Professor Russo, riprendendo il titolo dello studio, siamo in un momento di cambiamento?

Lo studio PATHFINDER ha analizzato, mediante NGS, le forme di metilazione del DNA libero circolante di oltre 6 mila soggetti, ultracinquantenni, apparentemente sani e senza una pregressa diagnosi di cancro. Il test ha identificato un “segnale cancerogeno”, ovvero alterazioni di metilazioni specifiche comuni a più di 50 tipi di tumori diversi.
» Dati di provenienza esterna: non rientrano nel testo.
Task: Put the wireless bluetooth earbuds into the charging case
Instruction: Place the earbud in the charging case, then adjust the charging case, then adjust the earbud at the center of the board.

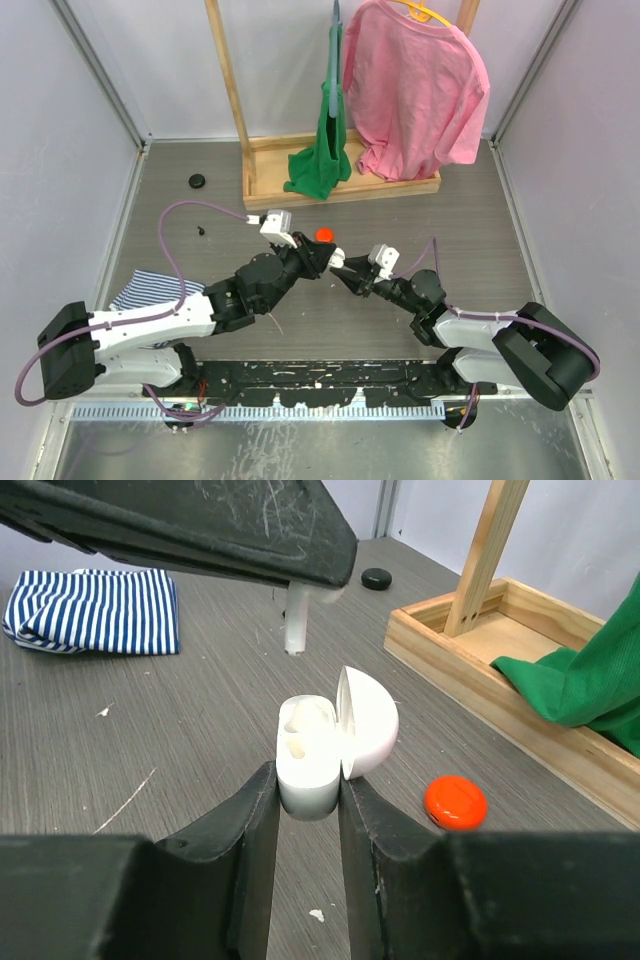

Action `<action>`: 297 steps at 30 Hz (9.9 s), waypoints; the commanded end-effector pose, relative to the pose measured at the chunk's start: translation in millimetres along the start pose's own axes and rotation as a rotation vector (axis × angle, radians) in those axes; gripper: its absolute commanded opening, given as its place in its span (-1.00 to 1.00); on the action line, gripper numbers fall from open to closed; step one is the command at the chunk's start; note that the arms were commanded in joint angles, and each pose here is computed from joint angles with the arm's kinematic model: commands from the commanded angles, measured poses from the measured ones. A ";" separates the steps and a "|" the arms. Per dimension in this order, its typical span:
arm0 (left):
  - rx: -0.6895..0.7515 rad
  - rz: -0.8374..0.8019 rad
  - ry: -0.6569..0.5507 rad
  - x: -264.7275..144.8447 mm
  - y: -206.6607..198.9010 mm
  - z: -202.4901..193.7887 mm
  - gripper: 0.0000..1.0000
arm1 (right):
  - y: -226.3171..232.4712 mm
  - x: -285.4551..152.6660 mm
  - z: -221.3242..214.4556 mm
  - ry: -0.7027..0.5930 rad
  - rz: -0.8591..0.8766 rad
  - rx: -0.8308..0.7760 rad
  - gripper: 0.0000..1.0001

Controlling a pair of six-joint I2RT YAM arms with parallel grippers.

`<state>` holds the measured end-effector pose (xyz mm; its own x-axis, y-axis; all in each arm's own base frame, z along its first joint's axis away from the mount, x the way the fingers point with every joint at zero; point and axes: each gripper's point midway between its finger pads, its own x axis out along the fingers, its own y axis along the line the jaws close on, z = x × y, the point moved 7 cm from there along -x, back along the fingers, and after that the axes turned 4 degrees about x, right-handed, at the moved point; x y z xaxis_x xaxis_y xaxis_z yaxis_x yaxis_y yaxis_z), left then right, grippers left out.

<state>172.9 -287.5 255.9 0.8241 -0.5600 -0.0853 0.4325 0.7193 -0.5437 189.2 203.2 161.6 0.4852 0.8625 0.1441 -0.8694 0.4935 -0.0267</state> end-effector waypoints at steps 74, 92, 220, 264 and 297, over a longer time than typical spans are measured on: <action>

Nell’1,4% dei partecipanti, tra quelli con esito positivo, la diagnosi oncologica è stata successivamente confermata in circa il 40% dei casi. Seppur preliminari e non ancora pubblicati in estenso, i risultati hanno mostrato una elevata specificità del test, permettendo di diagnosticare precocemente il tumore in 35 pazienti tra quasi 7000 soggetti. Tuttavia, in oltre il 60% dei pazienti risultati positivi al test non è seguita una vera e propria diagnosi strumentale di malattia oncologica, determinando peraltro un considerevole stato di ansia. La sensibilità della biopsia liquida, in un contesto di diagnosi precoce, risulta condizionata da un elevato tasso di falsi positivi, le cui cause sono oggi oggetto di studio. Infine, per una futura utilità clinica, sarà importante capire se la biopsia liquida sia in grado di ridurre la mortalità, obiettivo primario delle strategie di screening oncologico

Quindi, al momento qual è il reale campo di applicazione della biopsia liquida?

Attualmente, la biopsia liquida (analisi del DNA tumorale circolante) è principalmente utilizzata per l’analisi dello stato mutazionale del gene EGFR, nell’iter diagnostico-terapeutico dei pazienti affetti da neoplasia polmonare non a piccole cellule (NSCLC) avanzata. In particolare, esistono due diversi scenari in cui il test EGFR su biopsia liquida trova attuale indicazione in questo setting. Il primo scenario clinico riguarda pazienti affetti da NSCLC avanzato non pre-trattato, in cui la quantità e la qualità del tessuto disponibile può non essere adeguata per effettuare le analisi molecolari previste. In altri casi, non è ottenibile a causa delle scadute condizioni cliniche generali del paziente. Il secondo scenario riguarda, invece, i pazienti affetti da NSCLC avanzato in progressione dopo trattamento con inibitore tirosinchinasico di EGFR di prima o seconda generazione per l’identificazione del principale meccanismo di resistenza, ovvero la mutazione T790M.   

E nel futuro?

Le applicazioni cliniche emergenti della biopsia liquida riguardano invece il tumore del colon retto e del seno, nella forma avanzata. Abbiamo difatti a disposizione informazioni solide e riproducibili per quanto riguarda la caratterizzazione dei geni RAS/BRAF per il colon retto e PIK3CA per il seno. Grazie alla biopsia liquida, siamo in grado di mettere a punto un trattamento con farmaci specifici, nell’ottica della medicina di precisione.